• _ACTIVITY_
Report the lines of the material that carry the string "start".

#### DATA EXCERPT ####

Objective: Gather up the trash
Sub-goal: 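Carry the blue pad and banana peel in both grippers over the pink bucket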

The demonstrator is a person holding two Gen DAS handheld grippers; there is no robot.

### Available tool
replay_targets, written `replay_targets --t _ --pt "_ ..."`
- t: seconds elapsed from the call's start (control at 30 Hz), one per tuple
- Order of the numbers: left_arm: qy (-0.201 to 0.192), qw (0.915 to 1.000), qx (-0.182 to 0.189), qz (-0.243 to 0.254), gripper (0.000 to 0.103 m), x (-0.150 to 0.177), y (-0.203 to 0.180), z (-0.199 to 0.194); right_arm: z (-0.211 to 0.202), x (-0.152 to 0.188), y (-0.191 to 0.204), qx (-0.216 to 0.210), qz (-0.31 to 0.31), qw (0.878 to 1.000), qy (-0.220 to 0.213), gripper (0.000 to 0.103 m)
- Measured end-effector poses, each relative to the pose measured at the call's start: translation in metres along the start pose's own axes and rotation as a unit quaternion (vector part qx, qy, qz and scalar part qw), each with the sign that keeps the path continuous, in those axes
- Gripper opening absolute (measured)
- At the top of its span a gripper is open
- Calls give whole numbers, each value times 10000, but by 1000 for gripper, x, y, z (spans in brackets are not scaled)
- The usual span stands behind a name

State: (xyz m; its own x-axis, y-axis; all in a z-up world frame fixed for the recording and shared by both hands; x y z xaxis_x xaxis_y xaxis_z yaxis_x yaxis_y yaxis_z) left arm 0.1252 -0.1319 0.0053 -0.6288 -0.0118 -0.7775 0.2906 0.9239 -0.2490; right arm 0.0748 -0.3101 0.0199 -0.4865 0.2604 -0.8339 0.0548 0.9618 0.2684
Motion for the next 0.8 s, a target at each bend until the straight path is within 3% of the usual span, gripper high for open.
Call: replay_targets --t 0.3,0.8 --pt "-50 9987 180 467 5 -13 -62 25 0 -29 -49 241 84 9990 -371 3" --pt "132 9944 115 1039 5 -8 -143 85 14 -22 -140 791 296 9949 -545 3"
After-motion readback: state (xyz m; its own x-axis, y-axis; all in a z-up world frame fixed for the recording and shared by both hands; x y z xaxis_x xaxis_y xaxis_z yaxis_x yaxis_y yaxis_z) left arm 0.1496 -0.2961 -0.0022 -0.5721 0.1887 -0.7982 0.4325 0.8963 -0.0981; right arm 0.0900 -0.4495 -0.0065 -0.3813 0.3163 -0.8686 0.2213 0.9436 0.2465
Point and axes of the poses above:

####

• _OUTPUT_
- t: seconds elapsed from the call's start (control at 30 Hz), one per tuple
- Measured end-effector poses, each relative to the pose measured at the call's start: translation in metres along the start pose's own axes and rotation as a unit quaternion (vector part qx, qy, qz and scalar part qw), each with the sign that keeps the path continuous, in those axes

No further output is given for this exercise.